■ **TASK GOAL**
"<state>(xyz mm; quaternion" appears in one line of the listing below; retype that line and every later line exactly, stopping at the end, and nothing else.

■ **DATA BELOW**
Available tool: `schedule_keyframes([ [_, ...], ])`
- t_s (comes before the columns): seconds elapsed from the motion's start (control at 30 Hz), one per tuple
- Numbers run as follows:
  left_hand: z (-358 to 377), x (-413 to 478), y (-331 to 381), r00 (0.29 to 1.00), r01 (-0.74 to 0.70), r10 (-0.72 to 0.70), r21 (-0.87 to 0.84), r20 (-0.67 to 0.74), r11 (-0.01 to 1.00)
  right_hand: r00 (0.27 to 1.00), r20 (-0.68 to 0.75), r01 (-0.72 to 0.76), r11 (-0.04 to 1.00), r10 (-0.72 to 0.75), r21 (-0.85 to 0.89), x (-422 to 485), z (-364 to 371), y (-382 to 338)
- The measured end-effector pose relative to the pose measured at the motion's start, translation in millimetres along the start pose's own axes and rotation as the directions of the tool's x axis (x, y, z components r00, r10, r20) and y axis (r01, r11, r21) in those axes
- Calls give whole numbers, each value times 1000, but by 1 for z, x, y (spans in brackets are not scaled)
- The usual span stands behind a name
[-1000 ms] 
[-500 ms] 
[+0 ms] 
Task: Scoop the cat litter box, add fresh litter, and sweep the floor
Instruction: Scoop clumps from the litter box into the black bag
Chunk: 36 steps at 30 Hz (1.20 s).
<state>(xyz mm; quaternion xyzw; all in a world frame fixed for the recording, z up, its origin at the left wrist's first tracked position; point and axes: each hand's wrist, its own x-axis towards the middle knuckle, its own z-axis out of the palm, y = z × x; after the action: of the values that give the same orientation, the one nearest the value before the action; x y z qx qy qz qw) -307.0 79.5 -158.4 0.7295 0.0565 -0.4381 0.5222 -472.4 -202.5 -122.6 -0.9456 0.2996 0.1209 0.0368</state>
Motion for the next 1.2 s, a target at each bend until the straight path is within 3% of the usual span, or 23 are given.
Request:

■ **ANSWER TO THIS TASK**
<state>(xyz mm; quaternion xyzw; all in a world frame fixed for the recording, z up, its origin at the left wrist's first tracked position; point and axes: each hand's wrist, its own x-axis towards the middle knuckle, its own z-axis out of the palm, y = z × x; after the action: of the values that give the same orientation, the one nearest the value before the action; x y z qx qy qz qw) -307.0 79.5 -158.4 0.7295 0.0565 -0.4381 0.5222 -472.4 -202.5 -122.6 -0.9456 0.2996 0.1209 0.0368</state>
Motion for the next 1.2 s, a target at each bend until the straight path is within 3% of the usual span, or 23 are given.
Request:

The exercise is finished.